This study brings together military history and intellectual
history to provide a better understanding of the factors that
influence military thinking and practice. In particular, Ramsay
covers thought concerning the evolution of British minor tactics
between 1870 and 1918, from the era of the black powder rifle
wielded by a career soldier to the age of the citizen soldier in
the Great War. The development of new military technologies in the
last quarter of the 19th century led to novel tactical systems,
which included new, decentralized methods of tactical command and
control at a time when mass, citizen-based armies were becoming the
norm in Europe. While the British Army's system of command and
control evolved to meet these new combat conditions, its response
was conditioned by the officers' assessment of the rank and file
who served in its peacetime volunteer army as well as by the
corporate interests of the professional officer corps.

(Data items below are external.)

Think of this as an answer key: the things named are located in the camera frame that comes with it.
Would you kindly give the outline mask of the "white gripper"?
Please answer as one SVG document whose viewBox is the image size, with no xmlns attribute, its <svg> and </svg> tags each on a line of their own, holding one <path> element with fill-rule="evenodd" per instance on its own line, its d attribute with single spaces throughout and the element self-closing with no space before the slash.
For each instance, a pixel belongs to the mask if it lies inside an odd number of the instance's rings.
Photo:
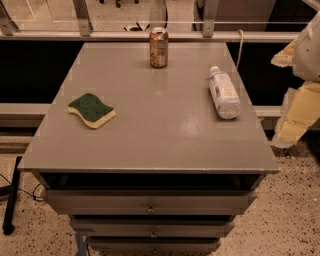
<svg viewBox="0 0 320 256">
<path fill-rule="evenodd" d="M 298 89 L 287 90 L 271 142 L 277 148 L 290 148 L 320 118 L 320 11 L 271 63 L 293 66 L 293 74 L 305 80 Z"/>
</svg>

This
development marked a watershed in military practice and theory, the
transition from closely supervised small units under the immediate
command of a career officer, to decentralized tactics under the
direction of a junior officer or NCO who had been a civilian before
the war.
Using models such as those proposed by Thomas Kuhn in his
"Structure of Scientific Revolutions," Ramsay treats military
theory in the same manner as intellectual historians have regarded
other areas of reasoning, to illustrate the forces that can shape
military theory and to provide an explanation of those that may
impede necessary changes in military thinking. To date, tactical
studies have rarely looked below the battalion level of command;
thus, the technology of the First World War has been extensively
studied, but the psychology far less so. This is ironic given that
armies of the First World War relied more than any earlier armies
on conscripted civilians from a political and social culture that
strove to suppress violence in civil society. As a result, this
book will interest sociologists and psychologists who seek insight
into the history of their disciplines, as well as cultural and
social historians who study British history.